• [Problem statement] Nothing but the lines from the line with "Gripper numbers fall" through the end of the data is to be copied, and each is to be copied exactly.

--- Data to examine ---

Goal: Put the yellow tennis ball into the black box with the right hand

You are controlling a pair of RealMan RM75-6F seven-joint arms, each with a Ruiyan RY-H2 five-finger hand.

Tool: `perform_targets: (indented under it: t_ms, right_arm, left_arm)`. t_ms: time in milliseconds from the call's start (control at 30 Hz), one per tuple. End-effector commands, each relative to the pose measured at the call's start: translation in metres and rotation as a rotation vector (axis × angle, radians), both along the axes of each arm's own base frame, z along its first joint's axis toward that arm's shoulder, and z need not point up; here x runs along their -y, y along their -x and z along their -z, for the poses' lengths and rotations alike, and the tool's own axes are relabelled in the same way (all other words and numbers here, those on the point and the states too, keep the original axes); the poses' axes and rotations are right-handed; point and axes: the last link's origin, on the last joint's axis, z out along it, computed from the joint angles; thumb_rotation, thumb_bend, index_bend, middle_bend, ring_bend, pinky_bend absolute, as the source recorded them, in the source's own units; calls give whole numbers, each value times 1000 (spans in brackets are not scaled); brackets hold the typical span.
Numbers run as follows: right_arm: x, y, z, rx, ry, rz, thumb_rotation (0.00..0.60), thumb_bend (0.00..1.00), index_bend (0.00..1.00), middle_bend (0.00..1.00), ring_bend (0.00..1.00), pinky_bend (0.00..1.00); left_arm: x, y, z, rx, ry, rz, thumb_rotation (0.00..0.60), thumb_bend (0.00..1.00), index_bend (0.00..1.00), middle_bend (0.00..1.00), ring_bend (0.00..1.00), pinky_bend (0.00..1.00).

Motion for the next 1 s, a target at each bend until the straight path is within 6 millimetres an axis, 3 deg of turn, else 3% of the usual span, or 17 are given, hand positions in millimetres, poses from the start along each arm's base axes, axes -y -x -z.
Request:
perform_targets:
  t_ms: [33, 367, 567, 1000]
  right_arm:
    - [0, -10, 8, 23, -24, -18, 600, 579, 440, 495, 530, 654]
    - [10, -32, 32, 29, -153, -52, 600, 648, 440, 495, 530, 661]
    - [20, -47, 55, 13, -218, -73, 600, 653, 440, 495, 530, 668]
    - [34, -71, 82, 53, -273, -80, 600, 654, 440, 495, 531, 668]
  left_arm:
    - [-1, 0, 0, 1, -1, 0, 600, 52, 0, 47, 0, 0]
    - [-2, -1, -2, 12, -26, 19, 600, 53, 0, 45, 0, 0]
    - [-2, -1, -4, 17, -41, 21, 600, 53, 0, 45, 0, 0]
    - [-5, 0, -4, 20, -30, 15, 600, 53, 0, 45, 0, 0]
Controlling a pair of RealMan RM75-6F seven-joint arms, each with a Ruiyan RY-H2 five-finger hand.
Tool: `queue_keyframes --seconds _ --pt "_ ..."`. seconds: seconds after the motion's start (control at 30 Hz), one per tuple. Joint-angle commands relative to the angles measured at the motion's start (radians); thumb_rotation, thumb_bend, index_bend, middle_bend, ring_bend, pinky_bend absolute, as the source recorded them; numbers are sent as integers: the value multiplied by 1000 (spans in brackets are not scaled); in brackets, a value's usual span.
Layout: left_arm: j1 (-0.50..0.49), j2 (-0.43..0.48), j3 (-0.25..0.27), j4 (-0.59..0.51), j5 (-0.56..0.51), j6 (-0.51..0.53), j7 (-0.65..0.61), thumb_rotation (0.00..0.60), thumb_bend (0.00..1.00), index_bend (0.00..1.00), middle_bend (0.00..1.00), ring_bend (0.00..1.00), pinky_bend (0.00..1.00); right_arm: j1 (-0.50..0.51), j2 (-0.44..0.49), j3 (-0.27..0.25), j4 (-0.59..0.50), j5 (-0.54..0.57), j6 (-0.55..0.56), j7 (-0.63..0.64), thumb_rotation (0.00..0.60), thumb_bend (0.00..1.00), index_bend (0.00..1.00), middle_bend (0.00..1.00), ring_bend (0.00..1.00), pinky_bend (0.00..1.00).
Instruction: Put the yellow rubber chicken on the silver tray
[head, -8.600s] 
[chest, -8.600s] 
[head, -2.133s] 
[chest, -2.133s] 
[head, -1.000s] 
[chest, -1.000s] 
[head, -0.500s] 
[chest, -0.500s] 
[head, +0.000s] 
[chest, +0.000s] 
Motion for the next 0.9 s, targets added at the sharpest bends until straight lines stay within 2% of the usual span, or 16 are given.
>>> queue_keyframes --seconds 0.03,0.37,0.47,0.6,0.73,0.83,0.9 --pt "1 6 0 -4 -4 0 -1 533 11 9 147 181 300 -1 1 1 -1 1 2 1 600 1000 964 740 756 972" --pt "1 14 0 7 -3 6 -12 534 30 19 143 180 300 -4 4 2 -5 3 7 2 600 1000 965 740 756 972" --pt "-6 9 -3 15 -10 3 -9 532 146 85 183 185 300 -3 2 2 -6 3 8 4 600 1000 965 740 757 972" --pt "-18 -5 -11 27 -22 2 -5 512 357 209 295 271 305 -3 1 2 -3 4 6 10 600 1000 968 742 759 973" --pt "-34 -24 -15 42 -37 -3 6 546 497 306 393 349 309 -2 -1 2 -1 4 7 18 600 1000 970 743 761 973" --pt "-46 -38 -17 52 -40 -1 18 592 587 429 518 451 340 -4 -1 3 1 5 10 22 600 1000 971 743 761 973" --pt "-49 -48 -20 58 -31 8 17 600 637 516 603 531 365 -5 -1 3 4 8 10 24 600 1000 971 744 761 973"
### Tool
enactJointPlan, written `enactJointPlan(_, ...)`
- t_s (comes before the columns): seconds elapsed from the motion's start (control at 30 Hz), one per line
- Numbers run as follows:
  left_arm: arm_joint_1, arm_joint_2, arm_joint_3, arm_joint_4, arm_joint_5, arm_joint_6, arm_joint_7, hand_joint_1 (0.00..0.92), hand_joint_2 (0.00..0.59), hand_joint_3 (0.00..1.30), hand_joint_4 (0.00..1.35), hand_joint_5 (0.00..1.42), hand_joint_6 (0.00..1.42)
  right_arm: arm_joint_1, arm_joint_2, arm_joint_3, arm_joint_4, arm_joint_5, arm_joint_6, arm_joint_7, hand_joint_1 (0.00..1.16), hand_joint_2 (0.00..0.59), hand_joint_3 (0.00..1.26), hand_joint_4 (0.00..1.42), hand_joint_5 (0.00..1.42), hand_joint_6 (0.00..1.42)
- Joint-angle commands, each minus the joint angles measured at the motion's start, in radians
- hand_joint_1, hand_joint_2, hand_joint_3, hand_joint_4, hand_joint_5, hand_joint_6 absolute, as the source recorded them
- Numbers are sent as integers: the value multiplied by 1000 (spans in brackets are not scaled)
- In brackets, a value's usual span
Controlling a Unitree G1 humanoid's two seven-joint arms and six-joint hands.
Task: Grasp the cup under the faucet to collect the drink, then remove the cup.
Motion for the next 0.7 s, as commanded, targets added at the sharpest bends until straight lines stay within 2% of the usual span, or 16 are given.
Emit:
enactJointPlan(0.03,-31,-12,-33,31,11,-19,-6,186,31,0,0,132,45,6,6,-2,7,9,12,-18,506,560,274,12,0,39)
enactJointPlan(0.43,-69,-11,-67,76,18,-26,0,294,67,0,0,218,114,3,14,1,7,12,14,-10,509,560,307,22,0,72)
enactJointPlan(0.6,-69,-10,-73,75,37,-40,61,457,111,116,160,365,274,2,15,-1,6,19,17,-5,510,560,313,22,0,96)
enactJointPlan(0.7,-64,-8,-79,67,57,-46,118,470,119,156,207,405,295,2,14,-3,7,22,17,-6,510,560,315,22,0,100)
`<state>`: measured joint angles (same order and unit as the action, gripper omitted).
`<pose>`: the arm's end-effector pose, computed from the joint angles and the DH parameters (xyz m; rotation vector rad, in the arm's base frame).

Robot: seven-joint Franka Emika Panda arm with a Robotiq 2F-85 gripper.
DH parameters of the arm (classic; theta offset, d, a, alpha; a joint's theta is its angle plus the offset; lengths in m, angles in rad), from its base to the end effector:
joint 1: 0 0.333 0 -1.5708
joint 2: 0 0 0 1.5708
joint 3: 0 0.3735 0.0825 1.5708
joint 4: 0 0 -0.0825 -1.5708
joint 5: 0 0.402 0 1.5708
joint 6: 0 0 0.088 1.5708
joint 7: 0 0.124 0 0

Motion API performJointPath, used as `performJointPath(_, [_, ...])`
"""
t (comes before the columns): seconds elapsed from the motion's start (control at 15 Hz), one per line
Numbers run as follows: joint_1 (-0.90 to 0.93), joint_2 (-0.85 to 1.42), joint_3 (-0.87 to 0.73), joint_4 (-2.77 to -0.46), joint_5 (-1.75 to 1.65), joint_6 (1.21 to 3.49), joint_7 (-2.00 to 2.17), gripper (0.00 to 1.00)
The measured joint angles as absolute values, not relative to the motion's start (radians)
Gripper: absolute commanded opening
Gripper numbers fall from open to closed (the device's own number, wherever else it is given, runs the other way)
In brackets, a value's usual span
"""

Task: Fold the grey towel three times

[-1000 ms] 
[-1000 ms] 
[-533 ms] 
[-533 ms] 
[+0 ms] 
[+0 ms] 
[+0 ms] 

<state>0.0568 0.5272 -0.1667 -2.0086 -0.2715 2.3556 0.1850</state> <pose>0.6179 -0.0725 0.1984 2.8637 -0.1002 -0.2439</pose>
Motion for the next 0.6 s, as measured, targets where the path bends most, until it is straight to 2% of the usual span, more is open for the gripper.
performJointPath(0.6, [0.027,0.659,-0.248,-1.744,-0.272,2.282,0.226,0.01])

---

• [Answer]
Gripper numbers fall from open to closed (the device's own number, wherever else it is given, runs the other way)
In brackets, a value's usual span
"""

Task: Fold the grey towel three times

[-1000 ms] 
[-1000 ms] 
[-533 ms] 
[-533 ms] 
[+0 ms] 
[+0 ms] 
[+0 ms] 

<state>0.0568 0.5272 -0.1667 -2.0086 -0.2715 2.3556 0.1850</state> <pose>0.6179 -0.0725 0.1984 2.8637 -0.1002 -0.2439</pose>
Motion for the next 0.6 s, as measured, targets where the path bends most, until it is straight to 2% of the usual span, more is open for the gripper.
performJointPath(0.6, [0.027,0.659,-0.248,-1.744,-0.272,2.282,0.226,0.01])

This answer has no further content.